"I dati emersi dall’indagine commissionata da Facile.it a mUp Research fotografano una realtà drammatica: in Campania nel 2025 un milione e mezzo di cittadini ha rinunciato alle cure per motivi economici o per le liste d’attesa troppo lunghe. Non siamo più davanti a semplici criticità organizzative, ma a una vera e propria emergenza sociale".

È quanto dichiara Gerardo Marino, segretario regionale Ugl salute Campania, commentando i numeri che evidenziano come oltre un paziente su due abbia dovuto fare i conti con le cosiddette “liste d’attesa chiuse”, senza nemmeno la possibilità di prenotare una prestazione sanitaria.

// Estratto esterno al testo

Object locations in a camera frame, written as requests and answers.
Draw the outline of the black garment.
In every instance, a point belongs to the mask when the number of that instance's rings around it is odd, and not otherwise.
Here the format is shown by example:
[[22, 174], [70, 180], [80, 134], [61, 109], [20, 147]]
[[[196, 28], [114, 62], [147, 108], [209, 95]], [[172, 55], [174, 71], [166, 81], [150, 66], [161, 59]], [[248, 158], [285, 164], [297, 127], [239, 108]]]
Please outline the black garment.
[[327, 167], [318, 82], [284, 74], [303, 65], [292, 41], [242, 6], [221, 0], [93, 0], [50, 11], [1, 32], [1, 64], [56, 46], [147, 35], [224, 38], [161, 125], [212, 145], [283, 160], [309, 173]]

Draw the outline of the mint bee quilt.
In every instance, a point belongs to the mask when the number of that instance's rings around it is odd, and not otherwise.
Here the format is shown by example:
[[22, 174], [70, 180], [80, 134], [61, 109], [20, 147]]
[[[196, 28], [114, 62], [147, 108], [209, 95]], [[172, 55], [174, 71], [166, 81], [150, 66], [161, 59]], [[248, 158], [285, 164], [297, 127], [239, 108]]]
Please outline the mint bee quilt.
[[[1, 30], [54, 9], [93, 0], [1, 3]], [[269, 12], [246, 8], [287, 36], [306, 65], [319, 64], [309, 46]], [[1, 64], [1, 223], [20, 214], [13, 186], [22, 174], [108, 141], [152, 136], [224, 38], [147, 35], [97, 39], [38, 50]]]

"Il dato che più ci allarma – prosegue Marino – è quello relativo ai 180 mila cittadini costretti a ricorrere a prestiti, con una media superiore ai 5.000 euro, pur di potersi curare. È inaccettabile che nel 2026 il diritto alla salute, sancito dall’articolo 32 della Costituzione, sia subordinato alla disponibilità economica o alla possibilità di indebitarsi".

Secondo Ugl salute Campania, le cause sono strutturali e ormai note: l'utilizzo adeguato del personale sanitario, il blocco o i ritardi nelle assunzioni, il sovraccarico delle strutture pubbliche, la crescente migrazione verso il privato e un’insufficiente programmazione territoriale.

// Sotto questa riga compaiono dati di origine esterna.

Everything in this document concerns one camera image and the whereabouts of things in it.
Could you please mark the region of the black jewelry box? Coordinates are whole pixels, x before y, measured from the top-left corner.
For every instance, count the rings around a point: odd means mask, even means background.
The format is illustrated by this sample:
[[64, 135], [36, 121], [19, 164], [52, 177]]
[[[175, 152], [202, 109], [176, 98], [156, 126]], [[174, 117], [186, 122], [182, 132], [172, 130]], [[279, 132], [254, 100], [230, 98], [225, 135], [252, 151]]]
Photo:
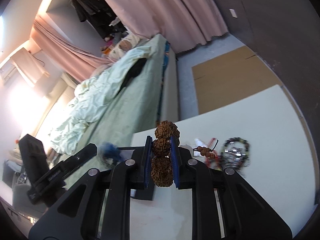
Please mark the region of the black jewelry box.
[[[120, 147], [119, 156], [122, 161], [132, 159], [135, 161], [134, 173], [131, 176], [131, 186], [135, 189], [135, 194], [132, 198], [139, 200], [153, 200], [155, 191], [154, 181], [151, 179], [151, 158], [153, 157], [150, 146], [137, 147]], [[172, 181], [179, 190], [186, 189], [191, 184], [192, 175], [187, 175], [187, 167], [184, 162], [188, 161], [194, 156], [193, 150], [184, 145], [182, 147], [175, 147], [173, 149], [174, 157], [170, 160], [174, 161], [173, 165], [173, 179]]]

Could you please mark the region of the pale green duvet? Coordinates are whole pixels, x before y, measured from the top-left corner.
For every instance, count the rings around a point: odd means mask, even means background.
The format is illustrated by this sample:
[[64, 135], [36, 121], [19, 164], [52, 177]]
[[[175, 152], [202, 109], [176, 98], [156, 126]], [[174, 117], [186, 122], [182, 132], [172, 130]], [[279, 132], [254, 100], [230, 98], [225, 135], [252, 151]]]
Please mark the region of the pale green duvet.
[[49, 132], [51, 147], [60, 154], [74, 154], [85, 130], [106, 111], [133, 65], [150, 56], [151, 46], [134, 48], [100, 75], [77, 85], [75, 97], [63, 110], [58, 124]]

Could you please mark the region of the pink curtain left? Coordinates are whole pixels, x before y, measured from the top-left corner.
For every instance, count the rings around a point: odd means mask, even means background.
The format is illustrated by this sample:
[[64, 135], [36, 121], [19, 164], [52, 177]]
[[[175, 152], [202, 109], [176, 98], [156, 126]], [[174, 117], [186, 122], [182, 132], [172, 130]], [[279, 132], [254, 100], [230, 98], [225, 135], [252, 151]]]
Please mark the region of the pink curtain left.
[[82, 82], [102, 65], [111, 67], [115, 59], [98, 57], [64, 39], [43, 18], [36, 16], [30, 37], [65, 72]]

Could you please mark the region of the pink curtain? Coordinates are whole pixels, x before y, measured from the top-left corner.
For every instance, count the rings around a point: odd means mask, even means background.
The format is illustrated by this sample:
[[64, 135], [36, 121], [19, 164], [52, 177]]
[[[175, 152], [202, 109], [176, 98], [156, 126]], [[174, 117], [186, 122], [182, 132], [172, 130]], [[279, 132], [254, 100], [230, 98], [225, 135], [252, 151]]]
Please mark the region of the pink curtain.
[[98, 57], [64, 39], [43, 18], [36, 16], [30, 37], [65, 72], [82, 82], [102, 65], [111, 67], [115, 59]]
[[134, 34], [164, 36], [176, 53], [228, 33], [213, 0], [105, 0]]

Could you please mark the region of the bed with green sheet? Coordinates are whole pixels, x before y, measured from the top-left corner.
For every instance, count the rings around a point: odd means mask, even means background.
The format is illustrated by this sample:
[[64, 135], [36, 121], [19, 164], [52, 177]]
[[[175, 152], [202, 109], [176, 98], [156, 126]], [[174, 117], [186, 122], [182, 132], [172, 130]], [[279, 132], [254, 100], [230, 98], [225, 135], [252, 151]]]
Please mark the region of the bed with green sheet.
[[[140, 46], [151, 46], [151, 56], [141, 73], [117, 93], [96, 122], [89, 124], [75, 153], [89, 143], [130, 146], [135, 133], [153, 129], [163, 120], [178, 120], [176, 56], [170, 43], [158, 34], [135, 48]], [[36, 137], [46, 150], [53, 149], [49, 132], [58, 124], [67, 104], [53, 108], [38, 131]]]

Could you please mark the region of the black garment on bed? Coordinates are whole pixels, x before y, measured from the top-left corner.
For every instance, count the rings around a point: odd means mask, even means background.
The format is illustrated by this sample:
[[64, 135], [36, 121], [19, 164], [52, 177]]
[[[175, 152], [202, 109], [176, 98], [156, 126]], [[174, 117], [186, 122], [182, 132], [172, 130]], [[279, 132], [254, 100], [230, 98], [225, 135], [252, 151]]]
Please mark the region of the black garment on bed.
[[127, 72], [127, 74], [125, 75], [125, 78], [123, 80], [123, 83], [121, 84], [120, 90], [121, 91], [123, 88], [127, 87], [127, 85], [130, 83], [130, 81], [137, 77], [142, 69], [144, 68], [144, 65], [147, 62], [147, 58], [141, 58], [138, 59], [133, 66], [130, 68], [130, 70]]

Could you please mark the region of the flat cardboard sheet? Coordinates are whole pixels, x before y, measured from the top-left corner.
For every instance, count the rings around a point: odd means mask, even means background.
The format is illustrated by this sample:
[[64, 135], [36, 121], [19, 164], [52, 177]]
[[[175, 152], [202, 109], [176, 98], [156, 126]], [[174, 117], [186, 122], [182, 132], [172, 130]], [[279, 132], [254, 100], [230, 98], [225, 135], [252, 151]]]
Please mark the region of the flat cardboard sheet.
[[192, 70], [200, 114], [282, 85], [276, 74], [247, 46], [198, 64]]

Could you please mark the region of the bear print pillow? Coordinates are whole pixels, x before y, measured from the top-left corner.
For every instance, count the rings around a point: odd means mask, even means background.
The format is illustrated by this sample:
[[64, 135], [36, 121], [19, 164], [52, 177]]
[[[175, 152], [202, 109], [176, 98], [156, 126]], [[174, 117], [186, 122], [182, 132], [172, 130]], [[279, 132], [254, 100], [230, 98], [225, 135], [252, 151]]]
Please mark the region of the bear print pillow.
[[129, 50], [135, 48], [141, 38], [133, 33], [122, 38], [116, 46], [109, 52], [108, 57], [114, 60], [121, 59]]

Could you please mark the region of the hanging dark clothes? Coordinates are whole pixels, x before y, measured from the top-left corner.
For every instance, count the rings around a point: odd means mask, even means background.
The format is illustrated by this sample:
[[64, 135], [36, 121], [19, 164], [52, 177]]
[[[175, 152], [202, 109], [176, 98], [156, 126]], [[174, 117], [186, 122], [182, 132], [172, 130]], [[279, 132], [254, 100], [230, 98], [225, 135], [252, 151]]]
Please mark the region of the hanging dark clothes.
[[71, 0], [80, 22], [88, 22], [102, 39], [126, 31], [124, 25], [116, 20], [117, 15], [105, 0]]

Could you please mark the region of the pink curtain right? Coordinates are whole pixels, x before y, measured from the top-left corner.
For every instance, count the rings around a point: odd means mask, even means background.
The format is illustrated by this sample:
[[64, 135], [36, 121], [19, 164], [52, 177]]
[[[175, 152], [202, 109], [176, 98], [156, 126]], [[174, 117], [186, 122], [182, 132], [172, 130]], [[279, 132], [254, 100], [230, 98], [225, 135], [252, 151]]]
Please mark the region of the pink curtain right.
[[213, 0], [105, 0], [134, 34], [164, 36], [176, 53], [228, 33]]

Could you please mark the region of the white towel on wall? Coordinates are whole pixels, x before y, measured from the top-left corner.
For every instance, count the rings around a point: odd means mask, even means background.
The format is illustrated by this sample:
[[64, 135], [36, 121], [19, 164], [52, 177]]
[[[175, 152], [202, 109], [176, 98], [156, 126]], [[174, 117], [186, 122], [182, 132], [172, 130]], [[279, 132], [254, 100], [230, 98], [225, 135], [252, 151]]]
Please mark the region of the white towel on wall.
[[19, 73], [32, 85], [35, 85], [42, 77], [50, 77], [49, 72], [42, 65], [42, 61], [36, 59], [25, 48], [21, 48], [10, 57], [12, 64]]

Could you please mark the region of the white wall socket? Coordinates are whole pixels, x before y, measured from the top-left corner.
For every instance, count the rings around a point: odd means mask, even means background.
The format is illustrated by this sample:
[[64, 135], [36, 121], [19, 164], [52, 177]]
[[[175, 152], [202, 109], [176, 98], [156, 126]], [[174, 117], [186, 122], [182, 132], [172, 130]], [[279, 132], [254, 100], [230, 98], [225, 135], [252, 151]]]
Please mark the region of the white wall socket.
[[230, 9], [229, 11], [230, 11], [230, 13], [231, 13], [233, 18], [237, 18], [238, 17], [234, 9]]

"Problemi organizzativi e funzionali - sottolinea Marino - generano inevitabilmente l’allungamento delle liste d’attesa.

Ugl salute Campania chiede con urgenza un piano straordinario per lo sblocco immediato delle liste d’attesa chiuse, maggiori risorse per la medicina territoriale e la prevenzione, un monitoraggio trasparente dei tempi di erogazione delle prestazioni e misure di sostegno per le fasce economicamente più fragili.

"Se un milione e mezzo di persone rinuncia a curarsi - conclude il segretario regionale - significa che il sistema sta perdendo la sua funzione pubblica e universale.

Come Ugl salute continueremo a denunciare le criticità e a proporre soluzioni concrete, ma è necessario che la Regione Campania apra immediatamente un tavolo di confronto con le organizzazioni sindacali. La salute non può diventare un lusso".